* WHAT IS NEEDED: Track down each line below containing the string "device" and copy it.

RECORDS FOR THE TASK Block Start

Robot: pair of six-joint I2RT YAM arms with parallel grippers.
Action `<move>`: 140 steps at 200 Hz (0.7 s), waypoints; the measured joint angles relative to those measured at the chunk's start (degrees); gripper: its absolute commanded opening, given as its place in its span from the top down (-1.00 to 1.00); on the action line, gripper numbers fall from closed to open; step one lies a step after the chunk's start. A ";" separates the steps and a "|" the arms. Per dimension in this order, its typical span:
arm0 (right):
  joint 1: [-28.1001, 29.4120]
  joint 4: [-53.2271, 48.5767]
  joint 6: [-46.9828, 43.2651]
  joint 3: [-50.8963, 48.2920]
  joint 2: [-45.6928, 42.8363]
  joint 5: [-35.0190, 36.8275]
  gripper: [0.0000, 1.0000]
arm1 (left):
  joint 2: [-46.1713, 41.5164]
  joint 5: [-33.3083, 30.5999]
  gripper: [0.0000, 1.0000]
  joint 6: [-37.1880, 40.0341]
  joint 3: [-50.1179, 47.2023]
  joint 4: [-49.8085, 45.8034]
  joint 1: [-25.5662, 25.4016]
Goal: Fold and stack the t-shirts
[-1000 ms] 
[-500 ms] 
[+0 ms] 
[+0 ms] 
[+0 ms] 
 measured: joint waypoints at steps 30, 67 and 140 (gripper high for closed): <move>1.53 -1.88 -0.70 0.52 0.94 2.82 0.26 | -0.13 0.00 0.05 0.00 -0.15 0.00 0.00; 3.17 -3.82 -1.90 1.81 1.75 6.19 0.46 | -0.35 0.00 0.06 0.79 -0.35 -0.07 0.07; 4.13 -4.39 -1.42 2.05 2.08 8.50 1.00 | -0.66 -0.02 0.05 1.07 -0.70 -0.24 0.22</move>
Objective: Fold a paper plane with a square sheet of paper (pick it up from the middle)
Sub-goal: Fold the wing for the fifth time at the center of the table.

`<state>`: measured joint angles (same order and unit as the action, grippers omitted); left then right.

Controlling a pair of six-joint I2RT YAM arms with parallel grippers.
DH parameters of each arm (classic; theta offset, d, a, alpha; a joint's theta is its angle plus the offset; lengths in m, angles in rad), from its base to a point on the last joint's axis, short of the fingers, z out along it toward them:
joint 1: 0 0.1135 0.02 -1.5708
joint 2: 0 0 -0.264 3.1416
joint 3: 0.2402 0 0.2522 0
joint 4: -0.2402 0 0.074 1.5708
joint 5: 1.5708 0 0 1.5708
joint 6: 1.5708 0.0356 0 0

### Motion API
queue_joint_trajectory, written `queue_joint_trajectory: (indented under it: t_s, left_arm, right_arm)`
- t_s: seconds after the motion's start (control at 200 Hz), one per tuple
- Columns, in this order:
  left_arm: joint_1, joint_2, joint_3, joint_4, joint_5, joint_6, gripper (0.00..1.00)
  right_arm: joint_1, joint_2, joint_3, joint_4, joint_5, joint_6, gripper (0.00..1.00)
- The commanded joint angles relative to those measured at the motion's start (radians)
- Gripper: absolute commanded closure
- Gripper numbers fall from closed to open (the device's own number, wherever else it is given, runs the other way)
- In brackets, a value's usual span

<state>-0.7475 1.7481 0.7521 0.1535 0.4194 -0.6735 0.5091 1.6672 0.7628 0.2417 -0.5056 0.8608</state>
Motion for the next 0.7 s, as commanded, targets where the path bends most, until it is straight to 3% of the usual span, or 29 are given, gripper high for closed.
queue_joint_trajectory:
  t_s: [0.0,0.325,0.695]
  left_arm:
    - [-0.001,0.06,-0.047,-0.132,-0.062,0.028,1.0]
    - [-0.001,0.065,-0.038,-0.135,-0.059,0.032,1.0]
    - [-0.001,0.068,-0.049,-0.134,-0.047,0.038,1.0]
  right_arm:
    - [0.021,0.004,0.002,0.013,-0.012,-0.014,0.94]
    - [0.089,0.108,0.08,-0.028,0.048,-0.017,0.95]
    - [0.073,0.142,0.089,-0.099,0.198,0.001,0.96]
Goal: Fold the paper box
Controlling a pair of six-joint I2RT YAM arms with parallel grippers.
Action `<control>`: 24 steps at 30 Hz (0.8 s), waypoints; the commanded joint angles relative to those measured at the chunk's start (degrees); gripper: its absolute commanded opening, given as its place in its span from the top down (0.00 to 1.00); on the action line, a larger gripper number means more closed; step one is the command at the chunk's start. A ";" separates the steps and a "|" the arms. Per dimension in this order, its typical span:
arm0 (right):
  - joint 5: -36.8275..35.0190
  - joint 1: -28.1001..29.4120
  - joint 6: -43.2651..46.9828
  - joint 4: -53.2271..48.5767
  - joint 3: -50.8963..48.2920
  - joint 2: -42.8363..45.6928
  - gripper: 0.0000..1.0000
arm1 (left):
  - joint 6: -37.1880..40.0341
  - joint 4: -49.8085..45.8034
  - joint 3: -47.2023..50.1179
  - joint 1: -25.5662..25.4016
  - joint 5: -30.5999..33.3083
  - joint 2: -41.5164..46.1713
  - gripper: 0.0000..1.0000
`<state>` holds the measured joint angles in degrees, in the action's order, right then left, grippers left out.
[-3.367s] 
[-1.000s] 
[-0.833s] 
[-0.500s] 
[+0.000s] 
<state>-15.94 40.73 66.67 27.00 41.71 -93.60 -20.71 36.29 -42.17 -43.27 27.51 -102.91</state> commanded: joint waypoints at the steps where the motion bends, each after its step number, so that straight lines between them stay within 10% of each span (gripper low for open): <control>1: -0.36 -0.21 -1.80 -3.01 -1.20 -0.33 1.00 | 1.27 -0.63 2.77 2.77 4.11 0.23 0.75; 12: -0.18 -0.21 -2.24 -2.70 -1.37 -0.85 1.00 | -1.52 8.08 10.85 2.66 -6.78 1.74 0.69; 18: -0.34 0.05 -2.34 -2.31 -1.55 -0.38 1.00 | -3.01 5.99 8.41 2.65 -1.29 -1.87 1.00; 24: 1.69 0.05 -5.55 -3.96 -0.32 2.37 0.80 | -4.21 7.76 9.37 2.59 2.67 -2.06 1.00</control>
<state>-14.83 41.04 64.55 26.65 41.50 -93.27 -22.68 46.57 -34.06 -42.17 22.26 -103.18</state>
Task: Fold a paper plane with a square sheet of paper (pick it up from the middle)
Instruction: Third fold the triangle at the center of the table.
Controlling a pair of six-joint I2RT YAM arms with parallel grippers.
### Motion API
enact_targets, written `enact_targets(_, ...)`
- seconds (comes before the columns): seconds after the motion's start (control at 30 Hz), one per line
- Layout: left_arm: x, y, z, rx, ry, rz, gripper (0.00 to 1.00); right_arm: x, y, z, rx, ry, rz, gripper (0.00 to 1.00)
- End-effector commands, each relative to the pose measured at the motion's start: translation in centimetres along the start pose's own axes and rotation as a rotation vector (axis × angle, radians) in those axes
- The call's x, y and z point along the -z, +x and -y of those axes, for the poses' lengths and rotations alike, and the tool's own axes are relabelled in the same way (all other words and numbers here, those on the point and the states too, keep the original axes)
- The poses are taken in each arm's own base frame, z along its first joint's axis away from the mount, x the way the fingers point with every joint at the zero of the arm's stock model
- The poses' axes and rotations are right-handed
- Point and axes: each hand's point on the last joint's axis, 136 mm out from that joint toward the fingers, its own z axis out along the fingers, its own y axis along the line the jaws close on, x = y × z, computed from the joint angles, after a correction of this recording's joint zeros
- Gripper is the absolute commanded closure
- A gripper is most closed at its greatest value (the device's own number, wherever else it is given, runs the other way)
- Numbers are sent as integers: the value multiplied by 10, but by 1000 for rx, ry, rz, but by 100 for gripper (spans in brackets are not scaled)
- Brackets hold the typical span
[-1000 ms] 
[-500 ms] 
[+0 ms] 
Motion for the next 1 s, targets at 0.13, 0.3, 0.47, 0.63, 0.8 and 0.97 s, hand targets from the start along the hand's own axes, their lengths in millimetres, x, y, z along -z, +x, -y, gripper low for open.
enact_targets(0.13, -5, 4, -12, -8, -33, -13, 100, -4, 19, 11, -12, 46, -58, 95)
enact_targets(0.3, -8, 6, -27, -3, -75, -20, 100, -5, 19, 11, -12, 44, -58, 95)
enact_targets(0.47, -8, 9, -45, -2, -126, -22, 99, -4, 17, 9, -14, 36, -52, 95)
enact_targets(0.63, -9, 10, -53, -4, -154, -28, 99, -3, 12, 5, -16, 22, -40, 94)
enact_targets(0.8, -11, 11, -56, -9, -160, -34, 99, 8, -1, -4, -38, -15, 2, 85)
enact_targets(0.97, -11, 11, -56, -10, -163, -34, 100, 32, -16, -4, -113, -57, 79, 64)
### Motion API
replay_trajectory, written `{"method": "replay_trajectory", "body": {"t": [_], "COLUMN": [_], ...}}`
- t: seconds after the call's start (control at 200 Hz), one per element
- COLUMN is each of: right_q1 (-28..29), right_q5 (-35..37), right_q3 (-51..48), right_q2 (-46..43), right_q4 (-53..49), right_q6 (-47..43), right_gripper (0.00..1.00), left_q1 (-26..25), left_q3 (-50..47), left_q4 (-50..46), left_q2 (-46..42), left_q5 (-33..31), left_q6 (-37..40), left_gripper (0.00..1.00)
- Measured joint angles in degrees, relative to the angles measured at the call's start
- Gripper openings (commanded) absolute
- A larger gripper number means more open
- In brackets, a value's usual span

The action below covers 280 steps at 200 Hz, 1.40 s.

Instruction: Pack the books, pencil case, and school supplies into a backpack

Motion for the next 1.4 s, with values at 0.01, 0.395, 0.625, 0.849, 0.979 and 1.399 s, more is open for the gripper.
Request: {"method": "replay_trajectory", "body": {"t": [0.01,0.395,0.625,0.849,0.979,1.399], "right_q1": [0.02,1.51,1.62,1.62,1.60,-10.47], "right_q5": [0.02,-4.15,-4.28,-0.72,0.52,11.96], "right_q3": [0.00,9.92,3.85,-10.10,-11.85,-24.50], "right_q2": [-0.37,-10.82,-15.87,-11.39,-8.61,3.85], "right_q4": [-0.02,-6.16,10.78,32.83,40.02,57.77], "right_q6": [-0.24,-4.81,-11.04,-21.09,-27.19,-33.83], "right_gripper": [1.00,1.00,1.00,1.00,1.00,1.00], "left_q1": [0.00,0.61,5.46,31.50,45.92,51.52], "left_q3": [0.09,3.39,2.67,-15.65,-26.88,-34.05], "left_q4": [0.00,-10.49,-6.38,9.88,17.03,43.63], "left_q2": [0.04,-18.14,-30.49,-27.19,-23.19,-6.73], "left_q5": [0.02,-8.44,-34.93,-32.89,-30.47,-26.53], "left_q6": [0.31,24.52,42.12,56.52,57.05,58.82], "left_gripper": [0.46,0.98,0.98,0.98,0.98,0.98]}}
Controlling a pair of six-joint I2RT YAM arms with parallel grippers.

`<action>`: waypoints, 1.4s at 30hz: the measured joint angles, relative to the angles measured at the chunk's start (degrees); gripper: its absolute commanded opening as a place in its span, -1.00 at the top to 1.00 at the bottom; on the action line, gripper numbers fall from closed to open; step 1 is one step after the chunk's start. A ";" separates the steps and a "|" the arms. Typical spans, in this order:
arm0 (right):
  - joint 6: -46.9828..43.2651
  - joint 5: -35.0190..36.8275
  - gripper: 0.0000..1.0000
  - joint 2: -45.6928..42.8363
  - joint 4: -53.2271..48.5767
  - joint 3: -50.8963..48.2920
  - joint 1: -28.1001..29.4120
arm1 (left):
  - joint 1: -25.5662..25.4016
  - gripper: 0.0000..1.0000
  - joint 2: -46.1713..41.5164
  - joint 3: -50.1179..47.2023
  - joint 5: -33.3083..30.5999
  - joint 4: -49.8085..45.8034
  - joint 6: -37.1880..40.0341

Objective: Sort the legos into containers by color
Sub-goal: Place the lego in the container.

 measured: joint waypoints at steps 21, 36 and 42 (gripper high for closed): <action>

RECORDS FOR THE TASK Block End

* REPLY TO THE EXERCISE:
- Gripper numbers fall from closed to open (the device's own number, wherever else it is given, runs the other way)
- A gripper is most closed at its greatest value (the device's own number, wherever else it is given, runs the other way)

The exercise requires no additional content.